India growth story gets blank-cheque cos back

Wednesday 28th June 2017 06:08 EDT
 
 

Special purpose acquisition companies (SPACs), also known as blank-cheque companies that raise capital on foreign bourses for acquisitions are resurfacing. Constellation Alpha Capital, the first such SPAC in almost over a decade, raised $144 million on the Nasdaq, signalling peak US investor interest in the India growth story.

Marquee investors BlackRock, DE Shaw and Moore, along with others are said to have participated in the blank-cheque IPO to build an Indian business through acquisitions. Floated by Rajiv Shukla, former CEO of Pipavav Defence and Engineering, the Florida-based Constellation Alpha told investors that it would benefit from the economic and investment reforms unleashed by Prime Minister Narendra Modi. While blank-cheque companies were initially driven by India's demographics, investors are now mainly excited about Modi's economic agenda.

Board of directors on the company include former Pfizer country head Kewal Handa, ex-Tata Sons director Alan Rosling and retired Karnataka chief secretary J Alexander.

Former Morgan Stanley and Pfizer dealmaker Shukla and his team pointed out to investors that there were only 12 Indian companies listed in the US compared to 122 Chinese and 26 Brazilian. This provided international investors an effective route to participate in the fastest growing major economy through a dollar-denominated, liquid stock subject to the mandated corporate governance and transparency standards, said the filings.

In 2015, ex-MGM chief Harry Sloan and former co-president of Sony Pictures Entertainment Jeff Sagansky floated a SPAC, Silver Eagle Acquisition, which ended up by buying 38% stake in Videocon d2h for $273 million and listing it on the Nasdaq.Videocon d2h and DishTV are currently executing a merger deal to create India's largest direct-to-home TV service with 27 million subscribers.
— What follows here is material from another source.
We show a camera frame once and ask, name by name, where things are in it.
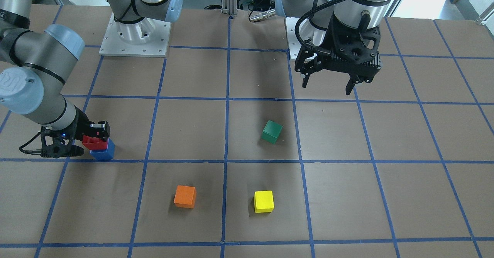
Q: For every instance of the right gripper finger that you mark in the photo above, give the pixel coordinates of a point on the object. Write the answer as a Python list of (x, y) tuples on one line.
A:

Last year, online travel agency Yatra.com reverse-merged with another US blank-cheque company Terrapin 3 Acquisition. However, these companies were not floated with the explicit intent of acquiring India-specific assets.

SPACs entered the Indian investment scene in 2007 at the height of the last decade's boom, though it was relatively a non-starter. Half a dozen of them had raised about $500 million to acquire under-valued, mid-sized Indian companies. Trans-India Acquisition, backed by former ICICI Bank chairman N Vaghul, and Atlas Acquisition Holdings, floated by former Sunglass Hut CEO James Hauslein and Gaurav Burman of Dabur family, were the prominent ones. Millennium India Acquisition, India Hospitality, Phoenix India and India Globalization Capital were the other blank-cheque companies that raised funds for local buyouts. Many of them wound up hit by the sub-prime crisis and the Wall Street crash following the Lehman Brothers failure. SPACs have made a comeback with the US capital flow to the emerging markets reviving in recent quarters - aided by the bounce-back in commodity prices that help economies like Brazil. Over the last five years, the aggregate dollar volume of the American SPAC market is 70% more than the entire IPO dollar volume of the Indian market. The funds raised are held by a trust and drawn down for approved investments. It is dissolved and cash returned to investors if the company is unable find deals within the prescribed time-frame, which is usually within 24 months.